Uno de nuestros seguidores en Facebook, Gonzalo Nila, de León, México, nos hace esta pregunta: ¿Por qué los sacramentos de la Iglesia Católica, como la Eucaristía, son válidos en la Iglesia Ortodoxa, si esta iglesia está separada de la iglesia católica romana? Compartimos la respuesta de Mons. Jorge De los Santos, Vicario del Ministerio Hispano en Denver.
La teología Ortodoxa concuerda generalmente con la Católica, pues ambas poseen una herencia común en el orden dogmático y litúrgico. Los ortodoxos poseen un gran número de elementos de nuestra Iglesia, como son: El Bautismo con todos los demás Sacramentos, y con sus respectivas gracias sacramentales; la sucesión apostólica en el episcopado y en el sacerdocio, aunque no admitan la institución del Primado jurisdiccional romano; los poderes eclesiásticos de orden en toda su plenitud, con un verdadero y auténtico episcopado y de magisterio a través de los Concilios, Santos Padres del Oriente, vida litúrgica, etc. (aunque esté, por efecto de la ruptura, en estado restringido y precario).
La doctrina de los sacramentos en los ortodoxos es generalmente igual a la católica. Las diferencias y discrepancias que existen, han sido y son, ya desde los primeros tiempos, más de disciplina que de doctrina. Su definición de Sacramento coincide sustancialmente con la católica, y en cuanto al número, comúnmente aceptan siete, al igual que nosotros.
Con respecto a la Eucaristía, tanto la Iglesia Católica Romana como la Iglesia Ortodoxa creen firmemente en la presencia real y total de Cristo en el pan y vino consagrado, es decir creen que Jesucristo está presente en su Cuerpo, en su Sangre, en su Alma, en su Divinidad, en todo su Ser. Su validez está en función de la sucesión apostólica.
Sobre este tema de la sucesión apostólica, copiamos casi textualmente, la explicación de Benedicto XVI en su Audiencia del 10 de mayo de 2006:
«El Señor lo había iniciado convocando, como hemos visto, a los Doce, en los que estaba representado el futuro pueblo de Dios. Con fidelidad al mandato recibido del Señor, los Doce, después de su Ascensión, primero completan su número con la elección de Matías en lugar de Judas (cf. Hch 1, 15-26); luego asocian progresivamente a otros en las funciones que les habían sido encomendadas, para que continúen su ministerio. El Resucitado mismo llama a Pablo (cf. Ga 1, 1), pero Pablo, a pesar de haber sido llamado por el Señor como Apóstol, confronta su Evangelio con el Evangelio de los Doce (cf. Ga 1, 18), se esfuerza por transmitir lo que ha recibido (cf. 1 Co 11, 23; 15, 3-4), y en la distribución de las tareas misioneras es asociado a los Apóstoles, junto con otros, por ejemplo con Bernabé (cf. Ga 2, 9).

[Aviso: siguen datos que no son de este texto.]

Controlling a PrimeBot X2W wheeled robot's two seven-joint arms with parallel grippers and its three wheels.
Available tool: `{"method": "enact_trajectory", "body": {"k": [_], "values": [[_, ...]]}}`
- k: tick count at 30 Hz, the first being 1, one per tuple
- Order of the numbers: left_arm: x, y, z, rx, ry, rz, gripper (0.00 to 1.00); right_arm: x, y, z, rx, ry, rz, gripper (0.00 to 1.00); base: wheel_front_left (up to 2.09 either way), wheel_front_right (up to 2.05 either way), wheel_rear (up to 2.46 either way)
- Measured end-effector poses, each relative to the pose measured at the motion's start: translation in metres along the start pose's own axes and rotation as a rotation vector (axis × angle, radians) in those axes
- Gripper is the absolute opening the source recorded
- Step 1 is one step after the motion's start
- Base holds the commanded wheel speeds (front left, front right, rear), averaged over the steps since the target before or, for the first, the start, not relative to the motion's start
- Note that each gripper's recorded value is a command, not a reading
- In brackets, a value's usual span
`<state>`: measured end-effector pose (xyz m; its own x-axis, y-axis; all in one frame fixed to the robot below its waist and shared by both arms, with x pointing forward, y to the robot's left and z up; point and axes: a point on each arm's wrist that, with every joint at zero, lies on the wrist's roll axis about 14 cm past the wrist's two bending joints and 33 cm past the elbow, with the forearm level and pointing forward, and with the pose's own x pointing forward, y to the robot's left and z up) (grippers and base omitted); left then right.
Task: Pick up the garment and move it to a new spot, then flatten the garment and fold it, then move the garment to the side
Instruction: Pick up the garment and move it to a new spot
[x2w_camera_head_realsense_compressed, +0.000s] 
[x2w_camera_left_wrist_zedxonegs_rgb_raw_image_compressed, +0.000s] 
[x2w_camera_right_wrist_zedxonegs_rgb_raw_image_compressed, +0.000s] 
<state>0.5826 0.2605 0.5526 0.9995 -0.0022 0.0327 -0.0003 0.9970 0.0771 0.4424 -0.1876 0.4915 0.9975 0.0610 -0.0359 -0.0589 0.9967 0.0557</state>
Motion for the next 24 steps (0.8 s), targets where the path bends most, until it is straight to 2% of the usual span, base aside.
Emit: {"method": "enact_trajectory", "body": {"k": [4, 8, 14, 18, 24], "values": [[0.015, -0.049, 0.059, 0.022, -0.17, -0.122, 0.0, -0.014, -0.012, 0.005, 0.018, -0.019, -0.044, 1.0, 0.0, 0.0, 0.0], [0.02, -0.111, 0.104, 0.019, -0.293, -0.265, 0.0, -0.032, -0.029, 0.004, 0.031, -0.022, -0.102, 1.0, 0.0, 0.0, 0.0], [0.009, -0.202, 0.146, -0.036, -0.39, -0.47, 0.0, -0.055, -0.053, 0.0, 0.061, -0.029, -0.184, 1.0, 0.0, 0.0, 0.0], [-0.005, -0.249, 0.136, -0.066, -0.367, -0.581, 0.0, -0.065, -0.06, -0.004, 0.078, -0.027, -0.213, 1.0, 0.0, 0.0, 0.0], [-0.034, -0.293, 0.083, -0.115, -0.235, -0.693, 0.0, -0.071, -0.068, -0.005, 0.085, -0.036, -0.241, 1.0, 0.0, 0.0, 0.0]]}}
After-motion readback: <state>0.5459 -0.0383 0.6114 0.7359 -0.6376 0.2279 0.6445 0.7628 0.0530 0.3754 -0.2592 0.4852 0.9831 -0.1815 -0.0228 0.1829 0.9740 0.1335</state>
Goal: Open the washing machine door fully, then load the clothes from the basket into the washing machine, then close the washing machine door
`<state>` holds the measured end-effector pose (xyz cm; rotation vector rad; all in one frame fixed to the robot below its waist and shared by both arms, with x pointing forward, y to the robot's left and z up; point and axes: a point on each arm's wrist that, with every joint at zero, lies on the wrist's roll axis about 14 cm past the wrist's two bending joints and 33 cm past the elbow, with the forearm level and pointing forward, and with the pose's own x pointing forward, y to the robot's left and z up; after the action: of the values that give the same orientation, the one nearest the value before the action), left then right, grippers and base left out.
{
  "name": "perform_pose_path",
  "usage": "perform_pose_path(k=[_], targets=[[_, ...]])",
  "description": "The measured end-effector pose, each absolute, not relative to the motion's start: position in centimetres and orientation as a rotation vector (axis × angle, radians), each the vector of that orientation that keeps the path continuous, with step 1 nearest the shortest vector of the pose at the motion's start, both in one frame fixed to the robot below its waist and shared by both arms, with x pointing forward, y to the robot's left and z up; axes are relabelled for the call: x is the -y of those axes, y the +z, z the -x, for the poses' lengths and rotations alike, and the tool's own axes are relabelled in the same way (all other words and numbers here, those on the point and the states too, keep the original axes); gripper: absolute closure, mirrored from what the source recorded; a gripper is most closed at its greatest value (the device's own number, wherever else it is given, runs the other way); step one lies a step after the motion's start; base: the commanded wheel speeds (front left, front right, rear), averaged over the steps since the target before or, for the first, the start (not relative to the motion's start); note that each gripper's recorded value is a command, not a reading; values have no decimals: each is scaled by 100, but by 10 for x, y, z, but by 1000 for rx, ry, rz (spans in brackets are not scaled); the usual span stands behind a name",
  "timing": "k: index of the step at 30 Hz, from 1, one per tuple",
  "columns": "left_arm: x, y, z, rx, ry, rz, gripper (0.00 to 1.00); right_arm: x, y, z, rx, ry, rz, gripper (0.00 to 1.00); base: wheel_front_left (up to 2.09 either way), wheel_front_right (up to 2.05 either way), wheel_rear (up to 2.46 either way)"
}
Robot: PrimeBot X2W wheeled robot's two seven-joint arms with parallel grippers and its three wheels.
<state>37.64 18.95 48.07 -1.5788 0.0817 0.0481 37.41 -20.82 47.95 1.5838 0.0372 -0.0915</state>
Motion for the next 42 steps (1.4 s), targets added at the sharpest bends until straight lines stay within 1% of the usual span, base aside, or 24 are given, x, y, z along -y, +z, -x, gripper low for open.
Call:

Del mismo modo que al inicio de la condición de apóstol hay una llamada y un envío del Resucitado, así también la sucesiva llamada y envío de otros se realizará, con la fuerza del Espíritu, por obra de quienes ya han sido constituidos en el ministerio apostólico. Éste es el camino por el que continuará ese ministerio, que luego, desde la segunda generación, se llamará ministerio episcopal, «episcopé»…
Así, la sucesión en la función episcopal se presenta como continuidad del ministerio apostólico, garantía de la perseverancia en la Tradición apostólica, palabra y vida, que nos ha encomendado el Señor. El vínculo entre el Colegio de los obispos y la comunidad originaria de los Apóstoles se entiende, ante todo, en la línea de la continuidad histórica.
La sucesión apostólica del ministerio episcopal es el camino que garantiza la fiel transmisión del testimonio apostólico. Lo que representan los Apóstoles en la relación entre el Señor Jesús y la Iglesia de los orígenes, lo representa análogamente la sucesión ministerial en la relación entre la Iglesia de los orígenes y la Iglesia actual. No es una simple concatenación material; es, más bien, el instrumento histórico del que se sirve el Espíritu Santo para hacer presente al Señor Jesús, cabeza de su pueblo, a través de los que son ordenados para el ministerio mediante la imposición de las manos y la oración de los obispos.
Así pues, mediante la sucesión apostólica es Cristo quien llega a nosotros: en la palabra de los Apóstoles y de sus sucesores es Él quien nos habla; mediante sus manos es Él quien actúa en los sacramentos; en la mirada de ellos es su mirada la que nos envuelve y nos hace sentir amados, acogidos en el corazón de Dios. Y también hoy, como al inicio, Cristo mismo es el verdadero pastor y guardián de nuestras almas, al que seguimos con gran confianza, gratitud y alegría».